- [PROBLEM DETAILS]:
Using the data that follows, return exactly the lines from the one that contains "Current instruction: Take" through the one that contains "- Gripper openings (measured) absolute", ends included.

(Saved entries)
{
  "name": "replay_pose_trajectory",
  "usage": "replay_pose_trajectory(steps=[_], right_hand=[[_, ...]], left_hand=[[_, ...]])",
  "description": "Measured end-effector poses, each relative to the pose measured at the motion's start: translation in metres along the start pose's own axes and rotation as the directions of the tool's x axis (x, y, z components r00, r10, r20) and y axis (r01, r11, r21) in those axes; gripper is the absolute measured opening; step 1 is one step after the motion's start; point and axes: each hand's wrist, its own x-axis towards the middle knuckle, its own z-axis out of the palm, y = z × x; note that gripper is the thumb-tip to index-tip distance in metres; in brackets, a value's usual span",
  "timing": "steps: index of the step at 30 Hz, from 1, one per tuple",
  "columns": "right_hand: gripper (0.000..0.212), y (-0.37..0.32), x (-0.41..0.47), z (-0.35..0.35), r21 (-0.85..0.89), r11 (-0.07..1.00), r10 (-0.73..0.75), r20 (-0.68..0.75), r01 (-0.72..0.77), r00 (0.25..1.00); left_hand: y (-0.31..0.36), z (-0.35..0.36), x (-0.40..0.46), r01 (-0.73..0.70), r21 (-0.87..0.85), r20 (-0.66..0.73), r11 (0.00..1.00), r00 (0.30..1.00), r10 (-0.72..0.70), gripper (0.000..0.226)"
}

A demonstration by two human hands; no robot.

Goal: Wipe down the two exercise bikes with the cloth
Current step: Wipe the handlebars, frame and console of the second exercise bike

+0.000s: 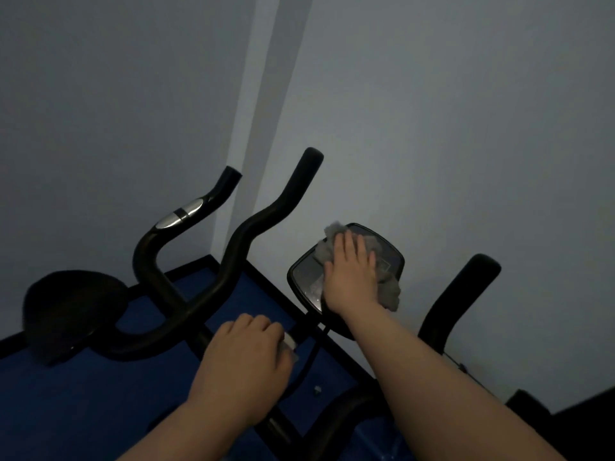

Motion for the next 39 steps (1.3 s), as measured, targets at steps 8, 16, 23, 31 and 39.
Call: replay_pose_trajectory(steps=[8,16,23,31,39], right_hand=[[0.068,0.019,-0.054,0.008,-0.051,0.910,-0.357,0.405,0.410,0.842],[0.068,0.019,0.001,-0.004,-0.030,0.995,-0.087,0.189,0.094,0.978],[0.069,0.019,-0.053,0.010,-0.065,0.955,-0.229,0.457,0.290,0.859],[0.067,0.040,0.003,0.001,-0.040,0.983,0.184,0.120,-0.181,0.976],[0.065,-0.026,0.012,0.004,0.001,0.981,-0.189,0.229,0.193,0.955]], left_hand=[[-0.003,0.001,-0.004,0.000,-0.019,-0.013,1.000,1.000,0.000,0.026],[-0.006,0.003,-0.003,0.002,-0.047,-0.012,0.999,1.000,-0.003,0.030],[-0.006,0.001,-0.005,-0.032,-0.025,-0.005,0.999,0.999,0.032,0.031],[-0.004,-0.001,-0.009,-0.010,-0.088,-0.052,0.996,0.999,0.006,0.025],[-0.003,-0.004,-0.012,0.040,-0.072,-0.098,0.997,0.994,-0.047,0.018]])
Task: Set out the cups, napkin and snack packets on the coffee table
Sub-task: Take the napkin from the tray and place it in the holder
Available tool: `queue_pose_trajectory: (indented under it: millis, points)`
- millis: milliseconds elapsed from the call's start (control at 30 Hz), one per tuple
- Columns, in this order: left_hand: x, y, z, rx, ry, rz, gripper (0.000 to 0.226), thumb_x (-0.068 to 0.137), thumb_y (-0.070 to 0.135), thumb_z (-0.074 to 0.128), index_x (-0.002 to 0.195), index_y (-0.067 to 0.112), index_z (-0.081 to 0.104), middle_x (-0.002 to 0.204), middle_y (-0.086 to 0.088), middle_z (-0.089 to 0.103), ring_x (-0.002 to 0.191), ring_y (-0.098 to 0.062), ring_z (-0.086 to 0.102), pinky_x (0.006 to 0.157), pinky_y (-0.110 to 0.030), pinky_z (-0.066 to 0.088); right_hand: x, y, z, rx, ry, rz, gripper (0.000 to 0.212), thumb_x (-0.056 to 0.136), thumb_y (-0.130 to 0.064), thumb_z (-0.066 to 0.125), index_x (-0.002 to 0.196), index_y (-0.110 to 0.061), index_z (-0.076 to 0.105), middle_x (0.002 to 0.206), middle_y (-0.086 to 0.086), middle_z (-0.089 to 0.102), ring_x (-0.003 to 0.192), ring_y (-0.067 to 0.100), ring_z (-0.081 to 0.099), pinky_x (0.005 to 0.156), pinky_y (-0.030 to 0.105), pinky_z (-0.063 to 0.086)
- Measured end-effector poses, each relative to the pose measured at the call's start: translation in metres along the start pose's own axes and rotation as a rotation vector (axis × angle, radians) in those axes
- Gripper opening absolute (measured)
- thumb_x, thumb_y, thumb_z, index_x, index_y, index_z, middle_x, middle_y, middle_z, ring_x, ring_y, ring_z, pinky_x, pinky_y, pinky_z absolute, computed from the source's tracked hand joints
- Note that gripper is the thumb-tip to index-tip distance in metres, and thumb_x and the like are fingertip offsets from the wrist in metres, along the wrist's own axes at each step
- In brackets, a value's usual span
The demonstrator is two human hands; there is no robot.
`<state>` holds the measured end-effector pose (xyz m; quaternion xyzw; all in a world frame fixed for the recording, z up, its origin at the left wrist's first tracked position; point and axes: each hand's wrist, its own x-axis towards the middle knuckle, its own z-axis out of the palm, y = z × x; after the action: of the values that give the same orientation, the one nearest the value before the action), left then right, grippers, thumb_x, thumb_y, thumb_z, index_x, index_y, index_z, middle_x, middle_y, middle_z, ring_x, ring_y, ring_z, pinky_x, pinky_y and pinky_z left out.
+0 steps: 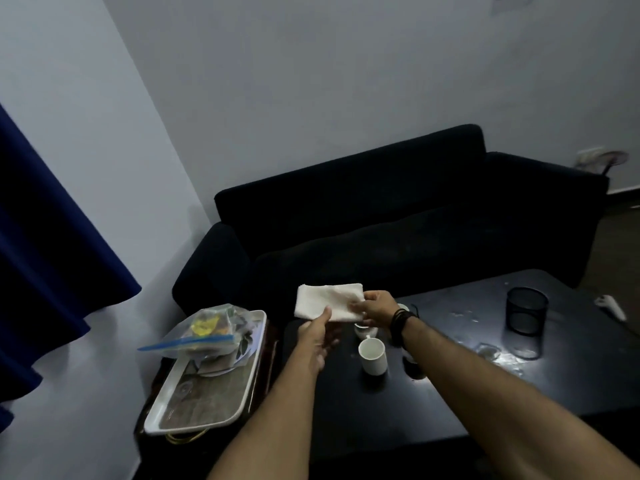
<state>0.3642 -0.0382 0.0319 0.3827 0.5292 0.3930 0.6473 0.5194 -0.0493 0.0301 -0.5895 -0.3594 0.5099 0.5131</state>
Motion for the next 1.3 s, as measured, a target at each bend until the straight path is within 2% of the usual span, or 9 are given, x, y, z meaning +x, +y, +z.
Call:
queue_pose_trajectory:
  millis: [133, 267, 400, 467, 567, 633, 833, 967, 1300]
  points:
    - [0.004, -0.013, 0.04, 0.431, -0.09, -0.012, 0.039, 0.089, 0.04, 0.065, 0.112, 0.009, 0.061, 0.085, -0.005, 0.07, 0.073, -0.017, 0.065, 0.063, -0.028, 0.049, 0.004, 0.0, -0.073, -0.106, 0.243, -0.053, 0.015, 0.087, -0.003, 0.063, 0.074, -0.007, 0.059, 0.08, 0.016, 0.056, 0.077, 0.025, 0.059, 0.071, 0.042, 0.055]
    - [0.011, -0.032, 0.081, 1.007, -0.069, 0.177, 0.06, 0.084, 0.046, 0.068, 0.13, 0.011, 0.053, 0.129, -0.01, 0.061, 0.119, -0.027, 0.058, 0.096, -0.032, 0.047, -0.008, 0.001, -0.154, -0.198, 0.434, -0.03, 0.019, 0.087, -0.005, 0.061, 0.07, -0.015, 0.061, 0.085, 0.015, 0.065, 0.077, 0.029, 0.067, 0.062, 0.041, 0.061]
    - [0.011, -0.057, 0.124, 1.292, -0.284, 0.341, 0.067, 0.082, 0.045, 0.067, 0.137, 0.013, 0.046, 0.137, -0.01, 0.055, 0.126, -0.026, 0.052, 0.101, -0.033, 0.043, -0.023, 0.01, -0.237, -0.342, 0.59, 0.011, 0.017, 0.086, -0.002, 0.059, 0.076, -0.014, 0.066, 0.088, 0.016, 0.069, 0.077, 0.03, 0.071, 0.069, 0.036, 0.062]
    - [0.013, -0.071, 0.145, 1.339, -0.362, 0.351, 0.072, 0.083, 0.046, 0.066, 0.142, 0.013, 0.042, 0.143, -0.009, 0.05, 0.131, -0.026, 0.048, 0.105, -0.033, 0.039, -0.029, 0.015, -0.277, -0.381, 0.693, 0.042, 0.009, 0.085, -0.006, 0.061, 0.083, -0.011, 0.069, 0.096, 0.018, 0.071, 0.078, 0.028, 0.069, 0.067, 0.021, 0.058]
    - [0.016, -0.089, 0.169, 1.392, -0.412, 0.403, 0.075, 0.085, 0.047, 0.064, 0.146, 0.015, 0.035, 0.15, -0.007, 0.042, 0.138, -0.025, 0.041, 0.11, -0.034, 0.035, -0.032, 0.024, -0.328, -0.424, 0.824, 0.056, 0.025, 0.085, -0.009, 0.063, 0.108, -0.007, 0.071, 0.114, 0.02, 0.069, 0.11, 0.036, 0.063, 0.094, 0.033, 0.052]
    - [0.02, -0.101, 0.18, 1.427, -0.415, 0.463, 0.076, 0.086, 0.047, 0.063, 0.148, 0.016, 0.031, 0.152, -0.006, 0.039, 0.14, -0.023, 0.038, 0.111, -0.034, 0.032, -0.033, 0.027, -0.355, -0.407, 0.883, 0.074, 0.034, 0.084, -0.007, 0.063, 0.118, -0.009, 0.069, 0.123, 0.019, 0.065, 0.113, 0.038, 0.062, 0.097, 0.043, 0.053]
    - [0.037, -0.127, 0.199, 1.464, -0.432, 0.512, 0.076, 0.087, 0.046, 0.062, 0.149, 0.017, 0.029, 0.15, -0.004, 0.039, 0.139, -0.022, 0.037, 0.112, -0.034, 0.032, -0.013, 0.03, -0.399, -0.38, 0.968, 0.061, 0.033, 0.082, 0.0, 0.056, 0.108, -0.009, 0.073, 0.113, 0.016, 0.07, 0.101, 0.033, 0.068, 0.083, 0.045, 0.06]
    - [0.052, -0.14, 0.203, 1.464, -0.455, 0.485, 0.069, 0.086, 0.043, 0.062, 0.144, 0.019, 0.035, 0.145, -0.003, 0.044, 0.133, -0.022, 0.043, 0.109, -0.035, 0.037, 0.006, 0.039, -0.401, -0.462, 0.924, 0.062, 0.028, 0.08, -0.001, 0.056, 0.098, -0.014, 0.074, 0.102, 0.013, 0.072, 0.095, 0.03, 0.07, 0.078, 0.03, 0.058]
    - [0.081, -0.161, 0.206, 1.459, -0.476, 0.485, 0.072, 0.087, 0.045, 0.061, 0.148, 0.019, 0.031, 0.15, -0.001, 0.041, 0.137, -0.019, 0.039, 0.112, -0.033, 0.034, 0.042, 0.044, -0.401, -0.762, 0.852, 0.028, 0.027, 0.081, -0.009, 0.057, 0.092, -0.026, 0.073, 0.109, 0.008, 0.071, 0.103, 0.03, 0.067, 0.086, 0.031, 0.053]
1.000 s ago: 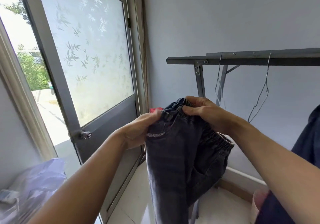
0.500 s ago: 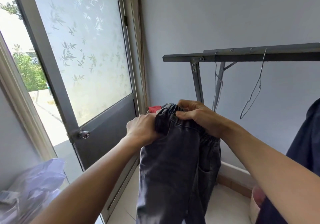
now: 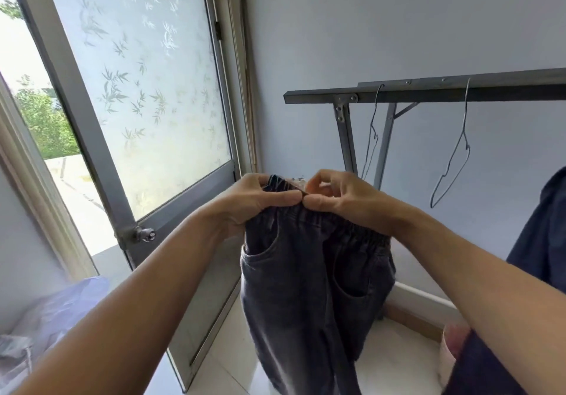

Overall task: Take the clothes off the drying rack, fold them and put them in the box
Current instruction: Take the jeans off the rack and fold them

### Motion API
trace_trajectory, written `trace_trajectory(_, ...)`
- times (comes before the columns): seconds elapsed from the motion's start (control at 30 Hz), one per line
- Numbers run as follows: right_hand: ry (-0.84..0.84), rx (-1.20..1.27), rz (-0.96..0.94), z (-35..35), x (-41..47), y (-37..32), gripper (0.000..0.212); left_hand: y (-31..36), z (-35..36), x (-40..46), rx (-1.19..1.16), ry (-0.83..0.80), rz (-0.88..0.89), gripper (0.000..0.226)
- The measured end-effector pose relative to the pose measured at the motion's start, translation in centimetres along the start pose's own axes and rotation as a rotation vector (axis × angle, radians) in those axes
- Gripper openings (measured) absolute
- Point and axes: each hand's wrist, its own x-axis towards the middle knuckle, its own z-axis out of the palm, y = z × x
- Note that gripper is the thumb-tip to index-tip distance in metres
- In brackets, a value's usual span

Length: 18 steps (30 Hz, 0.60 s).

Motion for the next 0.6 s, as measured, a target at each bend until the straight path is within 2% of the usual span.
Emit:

- [SOLUTION]:
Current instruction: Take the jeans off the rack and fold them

### Motion API
trace_trajectory, written `trace_trajectory(_, ...)`
- times (comes before the columns): seconds elapsed from the motion's start (control at 30 Hz), one per line
- Numbers run as follows: right_hand: ry (-0.84..0.84), rx (-1.20..1.27), rz (-0.96..0.94), z (-35..35), x (-41..47), y (-37..32), gripper (0.000..0.212); left_hand: y (-31..36), z (-35..36), x (-40..46), rx (-1.19..1.16), ry (-0.83..0.80), rz (-0.88..0.89), gripper (0.000..0.226)
- The measured end-effector pose relative to the pose measured at the motion's start, translation in centimetres along the start pose's own axes and rotation as a rotation vector (axis × angle, radians) in those axes
- Gripper openings (measured) absolute

What was requested is fully covered by this answer.